Take the lines below between the one holding "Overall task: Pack" and the one holding "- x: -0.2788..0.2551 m", inclusive, and copy them exactly. Add nothing.

Data to use below:

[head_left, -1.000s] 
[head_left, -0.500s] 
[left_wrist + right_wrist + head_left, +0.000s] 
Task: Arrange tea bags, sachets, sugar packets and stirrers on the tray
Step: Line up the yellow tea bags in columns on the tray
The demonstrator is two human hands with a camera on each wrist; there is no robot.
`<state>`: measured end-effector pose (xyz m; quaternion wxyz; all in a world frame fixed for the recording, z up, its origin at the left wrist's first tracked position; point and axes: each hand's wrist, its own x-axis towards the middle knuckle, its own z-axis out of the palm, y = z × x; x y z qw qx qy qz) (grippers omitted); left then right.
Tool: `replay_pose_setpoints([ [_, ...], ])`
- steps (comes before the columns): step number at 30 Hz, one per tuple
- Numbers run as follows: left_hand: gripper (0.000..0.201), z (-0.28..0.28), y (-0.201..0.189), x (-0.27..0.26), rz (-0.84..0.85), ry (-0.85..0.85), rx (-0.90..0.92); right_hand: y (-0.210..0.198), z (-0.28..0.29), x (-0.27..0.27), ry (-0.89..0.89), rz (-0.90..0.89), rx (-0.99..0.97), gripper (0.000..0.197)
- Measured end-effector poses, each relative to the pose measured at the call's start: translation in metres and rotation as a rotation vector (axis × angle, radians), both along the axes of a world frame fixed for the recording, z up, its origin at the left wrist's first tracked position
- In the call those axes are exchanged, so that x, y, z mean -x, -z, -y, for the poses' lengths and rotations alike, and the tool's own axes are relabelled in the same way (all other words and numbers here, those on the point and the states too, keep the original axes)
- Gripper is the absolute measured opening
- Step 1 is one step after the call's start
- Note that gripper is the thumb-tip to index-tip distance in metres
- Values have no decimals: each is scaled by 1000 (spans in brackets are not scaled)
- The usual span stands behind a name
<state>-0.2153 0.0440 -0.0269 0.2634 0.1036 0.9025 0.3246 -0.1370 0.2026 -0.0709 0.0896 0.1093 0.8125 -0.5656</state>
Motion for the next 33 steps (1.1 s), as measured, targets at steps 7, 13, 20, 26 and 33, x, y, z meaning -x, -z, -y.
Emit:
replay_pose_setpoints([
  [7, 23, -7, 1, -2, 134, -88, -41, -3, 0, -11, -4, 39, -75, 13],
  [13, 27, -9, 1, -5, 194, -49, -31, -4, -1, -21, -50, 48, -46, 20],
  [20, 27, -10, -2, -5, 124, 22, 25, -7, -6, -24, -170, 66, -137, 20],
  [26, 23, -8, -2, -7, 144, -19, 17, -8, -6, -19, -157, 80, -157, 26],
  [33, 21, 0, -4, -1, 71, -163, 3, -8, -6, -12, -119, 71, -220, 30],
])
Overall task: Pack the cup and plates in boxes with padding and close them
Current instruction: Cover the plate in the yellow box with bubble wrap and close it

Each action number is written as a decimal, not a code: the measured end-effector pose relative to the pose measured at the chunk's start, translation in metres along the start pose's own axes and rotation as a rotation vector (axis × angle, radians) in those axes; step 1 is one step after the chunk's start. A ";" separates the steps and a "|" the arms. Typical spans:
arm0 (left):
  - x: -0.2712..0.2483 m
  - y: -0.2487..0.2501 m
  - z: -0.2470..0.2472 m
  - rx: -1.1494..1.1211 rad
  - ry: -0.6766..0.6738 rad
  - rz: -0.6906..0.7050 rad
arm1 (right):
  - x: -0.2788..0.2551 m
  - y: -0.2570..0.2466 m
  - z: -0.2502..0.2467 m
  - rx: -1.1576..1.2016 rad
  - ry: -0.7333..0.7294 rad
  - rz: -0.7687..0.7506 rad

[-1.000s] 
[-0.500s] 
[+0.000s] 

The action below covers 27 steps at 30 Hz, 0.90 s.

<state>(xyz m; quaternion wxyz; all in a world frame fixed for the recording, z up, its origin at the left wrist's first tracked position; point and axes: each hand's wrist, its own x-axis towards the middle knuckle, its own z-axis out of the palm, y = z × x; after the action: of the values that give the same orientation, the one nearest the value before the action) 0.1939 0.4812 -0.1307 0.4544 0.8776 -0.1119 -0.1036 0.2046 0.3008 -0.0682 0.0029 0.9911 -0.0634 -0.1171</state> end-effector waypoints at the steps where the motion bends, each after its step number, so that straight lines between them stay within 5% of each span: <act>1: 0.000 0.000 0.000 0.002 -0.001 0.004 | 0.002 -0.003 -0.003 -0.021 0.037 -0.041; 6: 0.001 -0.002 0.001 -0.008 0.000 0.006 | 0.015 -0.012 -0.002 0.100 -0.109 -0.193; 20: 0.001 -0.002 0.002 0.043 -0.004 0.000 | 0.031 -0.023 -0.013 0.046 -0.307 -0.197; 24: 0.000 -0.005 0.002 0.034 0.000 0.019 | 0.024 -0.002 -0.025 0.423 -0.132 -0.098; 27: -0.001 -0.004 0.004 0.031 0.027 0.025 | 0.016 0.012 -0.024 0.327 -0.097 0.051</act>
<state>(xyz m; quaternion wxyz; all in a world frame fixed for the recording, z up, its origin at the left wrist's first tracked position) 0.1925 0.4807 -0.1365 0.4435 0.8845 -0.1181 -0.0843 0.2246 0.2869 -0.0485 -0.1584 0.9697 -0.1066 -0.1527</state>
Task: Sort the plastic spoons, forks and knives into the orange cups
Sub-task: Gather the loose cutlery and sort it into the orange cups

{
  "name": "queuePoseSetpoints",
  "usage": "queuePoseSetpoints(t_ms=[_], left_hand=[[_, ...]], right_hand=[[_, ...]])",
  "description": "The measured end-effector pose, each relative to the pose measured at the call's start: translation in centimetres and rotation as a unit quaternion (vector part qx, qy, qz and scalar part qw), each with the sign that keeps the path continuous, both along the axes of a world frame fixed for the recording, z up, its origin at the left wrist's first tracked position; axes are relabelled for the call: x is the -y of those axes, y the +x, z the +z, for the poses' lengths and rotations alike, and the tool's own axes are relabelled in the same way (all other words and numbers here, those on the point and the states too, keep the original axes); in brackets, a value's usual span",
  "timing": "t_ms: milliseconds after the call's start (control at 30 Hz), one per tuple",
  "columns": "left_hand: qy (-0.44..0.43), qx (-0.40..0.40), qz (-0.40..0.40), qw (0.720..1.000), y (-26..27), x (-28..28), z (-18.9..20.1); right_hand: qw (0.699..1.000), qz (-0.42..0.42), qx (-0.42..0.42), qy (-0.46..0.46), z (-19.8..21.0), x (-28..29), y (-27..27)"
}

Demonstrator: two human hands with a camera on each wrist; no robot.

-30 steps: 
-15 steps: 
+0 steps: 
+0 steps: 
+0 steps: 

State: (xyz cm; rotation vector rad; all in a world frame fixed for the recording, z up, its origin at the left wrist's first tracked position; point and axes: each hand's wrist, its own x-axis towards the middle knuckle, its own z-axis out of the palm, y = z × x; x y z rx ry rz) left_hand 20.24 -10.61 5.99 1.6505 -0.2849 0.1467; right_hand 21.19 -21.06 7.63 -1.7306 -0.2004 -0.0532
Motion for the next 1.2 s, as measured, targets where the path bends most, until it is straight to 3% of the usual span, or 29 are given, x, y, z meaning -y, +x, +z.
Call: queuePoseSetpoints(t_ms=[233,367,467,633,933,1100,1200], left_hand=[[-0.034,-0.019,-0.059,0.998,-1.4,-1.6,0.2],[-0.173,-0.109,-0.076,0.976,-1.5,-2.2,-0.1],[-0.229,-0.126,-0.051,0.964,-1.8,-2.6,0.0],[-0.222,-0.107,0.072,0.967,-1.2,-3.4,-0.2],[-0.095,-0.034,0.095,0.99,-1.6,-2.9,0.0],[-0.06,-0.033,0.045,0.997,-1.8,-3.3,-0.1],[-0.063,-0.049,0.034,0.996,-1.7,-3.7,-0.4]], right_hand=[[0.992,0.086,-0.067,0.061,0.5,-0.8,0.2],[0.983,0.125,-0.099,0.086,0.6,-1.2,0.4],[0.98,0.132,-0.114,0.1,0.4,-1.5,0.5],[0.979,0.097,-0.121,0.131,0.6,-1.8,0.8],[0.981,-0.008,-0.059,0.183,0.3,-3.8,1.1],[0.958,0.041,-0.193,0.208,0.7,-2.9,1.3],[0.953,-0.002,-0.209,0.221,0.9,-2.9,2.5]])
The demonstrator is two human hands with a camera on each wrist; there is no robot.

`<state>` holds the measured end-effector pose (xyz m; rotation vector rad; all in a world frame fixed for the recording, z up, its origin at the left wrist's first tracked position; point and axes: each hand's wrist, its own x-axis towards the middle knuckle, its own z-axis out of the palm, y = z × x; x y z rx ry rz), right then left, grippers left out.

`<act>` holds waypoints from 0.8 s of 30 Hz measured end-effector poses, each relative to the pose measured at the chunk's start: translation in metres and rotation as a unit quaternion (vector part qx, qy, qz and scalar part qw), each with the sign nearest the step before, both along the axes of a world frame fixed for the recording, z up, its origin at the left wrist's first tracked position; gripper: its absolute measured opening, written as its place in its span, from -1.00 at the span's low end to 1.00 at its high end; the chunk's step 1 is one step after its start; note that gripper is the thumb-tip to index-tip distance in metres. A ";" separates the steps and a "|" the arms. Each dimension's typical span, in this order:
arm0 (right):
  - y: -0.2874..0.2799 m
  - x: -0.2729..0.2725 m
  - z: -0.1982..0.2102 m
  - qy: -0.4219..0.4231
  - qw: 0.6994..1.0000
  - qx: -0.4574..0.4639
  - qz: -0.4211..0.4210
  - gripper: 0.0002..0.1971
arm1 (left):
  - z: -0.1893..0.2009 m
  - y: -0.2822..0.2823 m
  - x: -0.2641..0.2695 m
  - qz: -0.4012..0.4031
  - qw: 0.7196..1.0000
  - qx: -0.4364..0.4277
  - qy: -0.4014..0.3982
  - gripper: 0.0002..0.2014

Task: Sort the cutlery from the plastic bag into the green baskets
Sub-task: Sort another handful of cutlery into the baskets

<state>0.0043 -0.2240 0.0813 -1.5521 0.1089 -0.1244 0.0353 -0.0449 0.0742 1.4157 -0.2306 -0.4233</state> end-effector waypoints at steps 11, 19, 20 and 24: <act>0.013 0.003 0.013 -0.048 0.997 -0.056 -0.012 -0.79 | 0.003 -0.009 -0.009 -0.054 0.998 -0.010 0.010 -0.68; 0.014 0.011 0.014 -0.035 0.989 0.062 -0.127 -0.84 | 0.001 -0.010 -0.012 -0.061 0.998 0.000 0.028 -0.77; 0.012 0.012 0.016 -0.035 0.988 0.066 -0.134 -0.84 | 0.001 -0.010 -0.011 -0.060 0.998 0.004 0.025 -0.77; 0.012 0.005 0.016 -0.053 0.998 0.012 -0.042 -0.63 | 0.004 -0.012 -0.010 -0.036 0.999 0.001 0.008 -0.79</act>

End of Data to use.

▶ **Expected output**
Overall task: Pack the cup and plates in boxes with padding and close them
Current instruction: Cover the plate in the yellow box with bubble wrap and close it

Each action number is written as a decimal, not a code: the measured end-effector pose relative to the pose measured at the chunk's start, translation in metres along the start pose's own axes and rotation as a rotation vector (axis × angle, radians) in those axes; step 1 is one step after the chunk's start. A ";" separates the steps and a "|" the arms. Typical spans:
arm0 (left):
  - x: -0.2712..0.2483 m
  - y: -0.2487..0.2501 m
  - z: -0.2470..0.2472 m
  - rx: -1.1494..1.1211 rad
  - ry: -0.6766..0.6738 rad
  - rz: -0.6906..0.7050 rad
arm1 (right):
  - x: -0.2788..0.2551 m

Nothing further is required of the output.